Making application of Merritt v Merritt [1970] 1 WLR 1211, it can be stated that it shall not matter as to whether Sacrimoni Mechanical clandestinely never intended to be lawfully bound. It shall also not matter as to whether Sacrimoni Mechanical actually denies or refutes an intent by just stating that they never intended to be lawfully bound by the specific agreement. What shall matter is what Sacrimoni Mechanical have actually stated and performed. Any reasonable individual would consider the statement by Sacrimoni Mechanical as intended and envisioned to be binding upon the particular parties.

Conclusion

In the conclusion, a contractual intent certainly exists to be bound amidst the Mechanical Engineers Association and the Sacrimoni Mechanical Engineering Company Pty Ltd through the statement that had been made by Sacrimoni Mechanical Engineering Company Pty Ltd. 

References

Bains Harding Construction & Roofing (Aust) Pty Ltd v McCredie Richmond & Partners Pty Ltd (1988) 13 NSWLR 437.

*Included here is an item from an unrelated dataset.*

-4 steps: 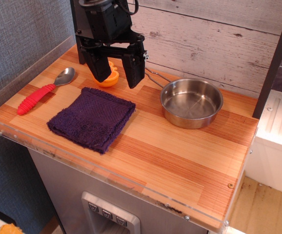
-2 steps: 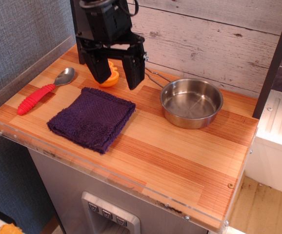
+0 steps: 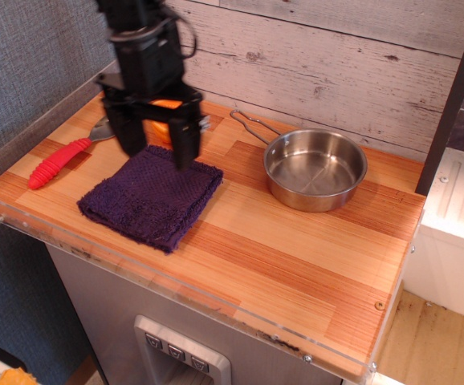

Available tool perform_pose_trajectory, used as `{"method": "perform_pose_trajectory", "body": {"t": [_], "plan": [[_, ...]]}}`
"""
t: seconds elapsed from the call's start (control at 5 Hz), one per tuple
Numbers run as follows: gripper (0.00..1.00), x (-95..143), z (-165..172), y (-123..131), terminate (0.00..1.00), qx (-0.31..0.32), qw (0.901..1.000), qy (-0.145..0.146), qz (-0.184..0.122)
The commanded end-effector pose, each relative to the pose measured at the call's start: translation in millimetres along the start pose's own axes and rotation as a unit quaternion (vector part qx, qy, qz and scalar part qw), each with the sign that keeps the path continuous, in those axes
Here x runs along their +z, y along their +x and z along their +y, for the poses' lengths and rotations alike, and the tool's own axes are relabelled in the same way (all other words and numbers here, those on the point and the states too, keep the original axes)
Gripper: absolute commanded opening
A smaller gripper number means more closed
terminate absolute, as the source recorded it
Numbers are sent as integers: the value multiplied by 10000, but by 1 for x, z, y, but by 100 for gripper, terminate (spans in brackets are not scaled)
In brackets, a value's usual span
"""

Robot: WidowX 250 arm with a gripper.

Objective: Place the purple towel on the front right corner of the table

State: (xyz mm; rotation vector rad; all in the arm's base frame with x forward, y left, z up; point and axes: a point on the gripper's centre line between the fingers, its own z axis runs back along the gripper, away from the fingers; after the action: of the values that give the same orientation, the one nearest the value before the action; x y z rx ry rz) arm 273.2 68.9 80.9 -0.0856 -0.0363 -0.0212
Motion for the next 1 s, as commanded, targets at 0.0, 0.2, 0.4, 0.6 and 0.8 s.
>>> {"method": "perform_pose_trajectory", "body": {"t": [0.0,0.2,0.4,0.6,0.8], "plan": [[100,-19,14,-1,0,-306,9990,328,42],[100,-32,12,7,0,-432,9983,377,62],[100,-37,13,14,0,-591,9970,503,38],[100,-41,15,21,0,-666,9958,626,61],[100,-41,16,24,0,-735,9940,804,95]]}}
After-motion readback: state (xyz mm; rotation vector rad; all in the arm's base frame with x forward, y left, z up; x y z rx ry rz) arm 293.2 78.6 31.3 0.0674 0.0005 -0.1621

BP Refinery (Western Port) Pty Ltd v Hastings Shire Council (1977) 52 ALJR 20.

Ermogenous v Greek Orthodoc Community of SA Inc [2002] HCA 8.

Harvela Investments Ltd v Royal Trust Co of Canada Ltd [1986] 1 All E.R 261.

Henthorn v Fraser [1892] 2 Ch 27.

Holwell Securities Ltd v Hughes [1974] 1 WLR 155.

Hughes Aircraft Systems v Airservices Australia (1997) 146 ALR 1.

L Schuler AG v Wickman Machine Tools Sales Ltd [1974] AC 235.

Merritt v Merritt [1970] 1 WLR 1211.

Spencer v Harding (1870) LR 5 CP 561.

Wegan Constructions Pty Ltd v Wodonga Sewerage Authority [1978] VR 67.

Westham Dredging Co Pty Ltd v Woodside Petroleum Development Pty Ltd (1983) 66 FLR 14.